One is a music keyboard, other is a game console. Let's keep it on-topic.
The topic was "uPD77X chips", and these are definitely part of them, although it may be that only the release date of NEC chips determined their number, since the Casiotone patent suggest a gate logic implementation rather than a Von Neumann architecture with address and data bus. The pin count rarely tells much, since in many MCUs with same silicon die the unused pads in smaller package versions simply remain unbonded to reduce cost. (Pin order can be a stronger hint to the employed die.) At least I see none of the NEC uPD77X type numbers used twice for as well a game and a keyboard CPU. I had examined these Music LSI chips quite detailedly. This is what I found out.
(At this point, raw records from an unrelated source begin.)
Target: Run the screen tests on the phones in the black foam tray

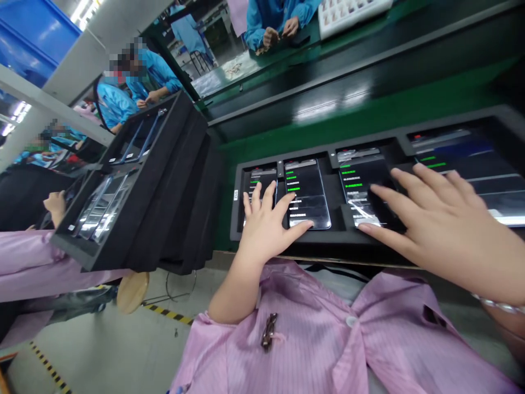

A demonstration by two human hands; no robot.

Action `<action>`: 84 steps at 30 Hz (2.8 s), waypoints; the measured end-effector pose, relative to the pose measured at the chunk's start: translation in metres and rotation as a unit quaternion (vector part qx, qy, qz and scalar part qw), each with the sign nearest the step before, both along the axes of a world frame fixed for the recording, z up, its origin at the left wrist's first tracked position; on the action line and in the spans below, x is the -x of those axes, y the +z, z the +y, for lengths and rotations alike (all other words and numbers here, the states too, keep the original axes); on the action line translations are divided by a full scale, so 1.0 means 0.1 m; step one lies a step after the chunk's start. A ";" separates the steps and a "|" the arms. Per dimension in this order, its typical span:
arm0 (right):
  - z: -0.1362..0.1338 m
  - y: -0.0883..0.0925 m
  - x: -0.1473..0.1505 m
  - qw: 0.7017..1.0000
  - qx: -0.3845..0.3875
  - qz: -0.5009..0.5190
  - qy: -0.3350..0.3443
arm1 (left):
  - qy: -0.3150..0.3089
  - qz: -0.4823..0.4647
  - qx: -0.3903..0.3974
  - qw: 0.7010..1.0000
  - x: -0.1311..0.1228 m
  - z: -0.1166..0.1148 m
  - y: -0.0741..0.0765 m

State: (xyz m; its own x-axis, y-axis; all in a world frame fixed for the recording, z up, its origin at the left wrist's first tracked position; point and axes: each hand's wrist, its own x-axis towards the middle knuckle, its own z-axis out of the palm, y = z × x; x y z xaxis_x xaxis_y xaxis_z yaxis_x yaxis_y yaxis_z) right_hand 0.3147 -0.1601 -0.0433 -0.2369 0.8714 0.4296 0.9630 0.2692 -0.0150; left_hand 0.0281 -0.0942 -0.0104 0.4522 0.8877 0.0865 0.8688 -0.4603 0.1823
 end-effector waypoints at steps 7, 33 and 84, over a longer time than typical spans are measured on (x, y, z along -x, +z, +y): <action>-0.06 0.06 0.04 0.998 -0.057 0.032 0.022 | -0.123 -0.048 -0.083 0.988 0.08 -0.05 -0.04; -0.18 0.11 -0.04 0.990 -0.056 0.028 0.123 | -0.238 -0.121 -0.112 0.957 0.06 -0.12 -0.11; 0.01 0.29 -0.02 0.983 -0.053 0.066 0.166 | -0.146 -0.071 -0.087 0.983 -0.05 0.12 0.05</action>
State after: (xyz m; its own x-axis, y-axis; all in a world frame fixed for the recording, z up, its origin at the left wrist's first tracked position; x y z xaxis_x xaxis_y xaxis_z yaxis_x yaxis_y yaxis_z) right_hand 0.3163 -0.1591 -0.0143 -0.4361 0.7040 0.5606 0.8137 0.5745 -0.0885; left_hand 0.0327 -0.0824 -0.0050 0.6581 0.6875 0.3068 0.6660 -0.7217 0.1886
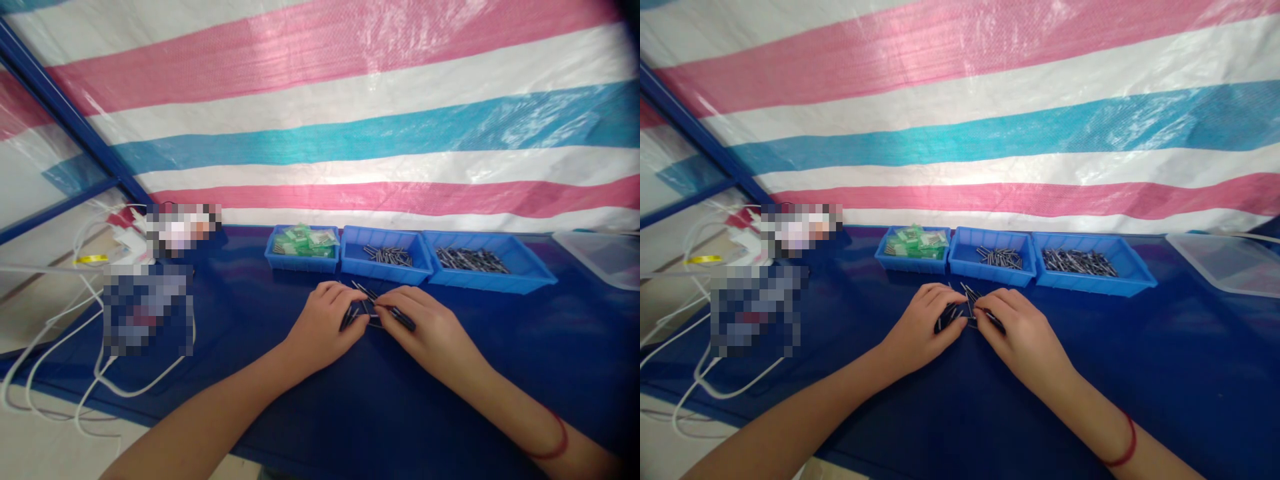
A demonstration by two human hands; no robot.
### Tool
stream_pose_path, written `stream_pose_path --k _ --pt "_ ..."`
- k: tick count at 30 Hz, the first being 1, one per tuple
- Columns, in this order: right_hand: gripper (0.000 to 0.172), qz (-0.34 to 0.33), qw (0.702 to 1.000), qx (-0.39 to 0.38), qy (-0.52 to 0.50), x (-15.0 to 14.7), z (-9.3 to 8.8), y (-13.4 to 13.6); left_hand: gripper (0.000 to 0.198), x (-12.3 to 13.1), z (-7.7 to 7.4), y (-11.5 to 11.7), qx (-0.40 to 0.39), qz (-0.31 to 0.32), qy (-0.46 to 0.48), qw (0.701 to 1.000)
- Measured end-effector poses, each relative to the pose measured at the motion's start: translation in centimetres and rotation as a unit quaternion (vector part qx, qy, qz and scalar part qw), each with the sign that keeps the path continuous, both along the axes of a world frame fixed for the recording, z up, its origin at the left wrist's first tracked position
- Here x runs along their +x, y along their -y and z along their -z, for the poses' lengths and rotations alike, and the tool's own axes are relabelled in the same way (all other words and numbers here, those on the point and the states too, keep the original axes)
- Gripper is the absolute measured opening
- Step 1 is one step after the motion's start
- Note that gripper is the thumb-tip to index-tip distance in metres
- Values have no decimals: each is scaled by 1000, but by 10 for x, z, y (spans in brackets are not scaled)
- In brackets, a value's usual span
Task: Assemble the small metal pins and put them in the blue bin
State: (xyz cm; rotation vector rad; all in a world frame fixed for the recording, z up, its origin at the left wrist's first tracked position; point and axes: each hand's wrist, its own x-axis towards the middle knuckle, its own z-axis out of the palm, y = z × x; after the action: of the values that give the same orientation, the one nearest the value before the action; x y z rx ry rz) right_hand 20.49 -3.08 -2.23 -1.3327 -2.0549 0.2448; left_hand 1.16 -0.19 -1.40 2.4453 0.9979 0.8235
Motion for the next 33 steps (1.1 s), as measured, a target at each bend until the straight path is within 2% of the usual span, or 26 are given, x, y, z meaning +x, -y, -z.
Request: stream_pose_path --k 4,8,12,16,25,29,33 --pt "16 23 989 -57 -138 -5 -7 7 24 2 -2 1 -34 -3 48 998" --pt "14 14 952 -107 -286 -11 -9 10 16 4 -6 4 -99 0 77 992" --pt "13 20 920 -140 -366 -14 -8 10 16 4 -10 5 -167 -42 125 977" --pt "14 22 918 -158 -364 -16 -6 10 17 3 -9 4 -211 -74 189 956" --pt "23 -32 933 -211 -289 -17 -9 12 19 4 -6 4 -225 -53 250 940" --pt "23 -30 924 -230 -304 -20 -13 13 17 5 -6 5 -250 -55 282 925" --pt "27 -42 899 -281 -334 -21 -16 15 14 4 -6 5 -247 -42 294 922"
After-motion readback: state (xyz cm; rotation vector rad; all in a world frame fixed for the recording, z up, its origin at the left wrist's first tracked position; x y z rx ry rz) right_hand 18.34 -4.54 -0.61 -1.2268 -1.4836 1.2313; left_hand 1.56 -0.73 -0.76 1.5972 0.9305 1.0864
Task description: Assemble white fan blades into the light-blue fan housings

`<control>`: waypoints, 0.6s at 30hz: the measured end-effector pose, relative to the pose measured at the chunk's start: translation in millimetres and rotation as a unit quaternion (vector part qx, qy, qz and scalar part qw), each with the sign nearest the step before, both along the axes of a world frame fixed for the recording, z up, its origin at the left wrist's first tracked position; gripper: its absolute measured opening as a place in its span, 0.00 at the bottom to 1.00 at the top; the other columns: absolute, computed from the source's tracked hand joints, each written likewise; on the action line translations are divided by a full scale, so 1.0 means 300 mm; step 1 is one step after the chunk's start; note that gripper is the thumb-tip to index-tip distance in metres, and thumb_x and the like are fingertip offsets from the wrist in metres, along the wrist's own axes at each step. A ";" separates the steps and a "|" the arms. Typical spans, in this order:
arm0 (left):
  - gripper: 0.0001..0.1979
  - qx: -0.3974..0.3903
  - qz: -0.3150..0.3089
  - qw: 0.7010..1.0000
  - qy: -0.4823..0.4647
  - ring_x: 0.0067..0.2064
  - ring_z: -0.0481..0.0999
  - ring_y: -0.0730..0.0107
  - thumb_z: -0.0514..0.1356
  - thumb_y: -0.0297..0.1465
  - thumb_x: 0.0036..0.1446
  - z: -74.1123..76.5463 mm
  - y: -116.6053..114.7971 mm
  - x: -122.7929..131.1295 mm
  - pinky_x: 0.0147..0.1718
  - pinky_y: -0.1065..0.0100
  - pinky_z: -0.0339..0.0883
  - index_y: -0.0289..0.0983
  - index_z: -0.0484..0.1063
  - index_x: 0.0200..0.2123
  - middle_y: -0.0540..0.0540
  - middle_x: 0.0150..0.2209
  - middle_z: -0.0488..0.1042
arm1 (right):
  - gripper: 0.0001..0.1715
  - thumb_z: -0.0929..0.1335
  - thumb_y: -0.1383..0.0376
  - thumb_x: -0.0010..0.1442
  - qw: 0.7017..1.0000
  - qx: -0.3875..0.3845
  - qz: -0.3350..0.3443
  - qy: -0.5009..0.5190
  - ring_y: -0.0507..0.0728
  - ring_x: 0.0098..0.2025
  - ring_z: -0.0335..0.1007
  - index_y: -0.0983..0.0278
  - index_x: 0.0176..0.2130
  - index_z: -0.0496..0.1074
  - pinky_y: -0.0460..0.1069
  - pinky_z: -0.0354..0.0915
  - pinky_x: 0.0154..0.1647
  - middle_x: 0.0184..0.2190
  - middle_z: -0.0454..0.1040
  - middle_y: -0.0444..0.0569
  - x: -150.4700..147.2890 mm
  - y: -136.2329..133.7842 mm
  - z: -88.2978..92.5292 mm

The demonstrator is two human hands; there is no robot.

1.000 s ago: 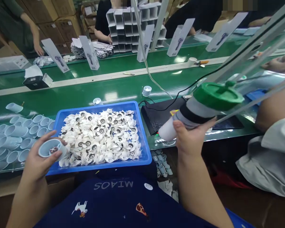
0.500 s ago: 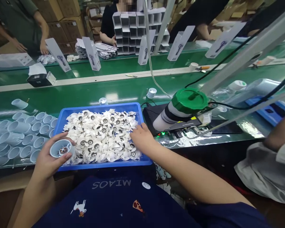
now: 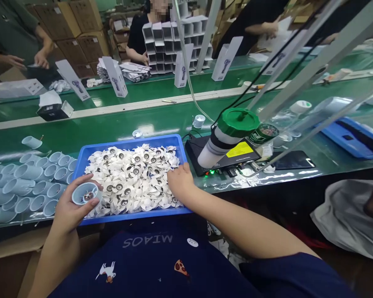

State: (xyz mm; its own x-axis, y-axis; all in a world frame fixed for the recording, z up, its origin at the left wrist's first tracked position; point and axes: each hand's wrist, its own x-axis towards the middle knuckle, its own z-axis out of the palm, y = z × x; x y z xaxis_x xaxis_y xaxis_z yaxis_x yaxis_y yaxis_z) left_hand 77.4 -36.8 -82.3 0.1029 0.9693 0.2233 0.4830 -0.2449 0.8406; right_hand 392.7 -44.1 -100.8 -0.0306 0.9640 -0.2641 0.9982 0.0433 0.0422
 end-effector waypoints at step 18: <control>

Unusual is that in Casiotone 201 the keyboard matrix is polled by both CPUs those are mostly wired parallel. Both CPUs do exactly the same but have (in the manner of SIMD vector computing) different sound rom data. So each CPU outputs its polyphonic digital audio (that per channel is already made from 2 subvoices with each a digital volume envelope) through its own 14 bit DAC and a switchable fixed analogue filter to modify the timbre. Finally the analogue output of both filters is mixed together to form the sound signal. The filter settings are static and do not change during envelopes (likely to avoid dependencies between polyphony channels). Apparently one CPU can use the normal and the other a spread chromatic tone scale to produce a chorus effect (phasing) when layered.
Most waveforms are composed of symmetrical straight and ramp sections and look quite geometric. Only the sine wave looks as round as the coarse step resolution permits. Like with the later D931C, (which was detailedly researched by Robin Whittle) the sound generator apparently can not only mirror the waveform in hardware, but also skip either the positive or negative halves or even pass only every n-th wave cycle (i.e. a wave is followed by multiple wave lengths of silence) which creates the typical buzzy bass range known from squarewave based instruments. Unfortunately the employed waveforms in this mother of all Casiotones use mainly simple symmetric ramp patterns those don't sound too great. (Successors sound better.) I don't understand why Casio didn't use more asymmetric waveforms like a real sawtooth to imitate a trumpet.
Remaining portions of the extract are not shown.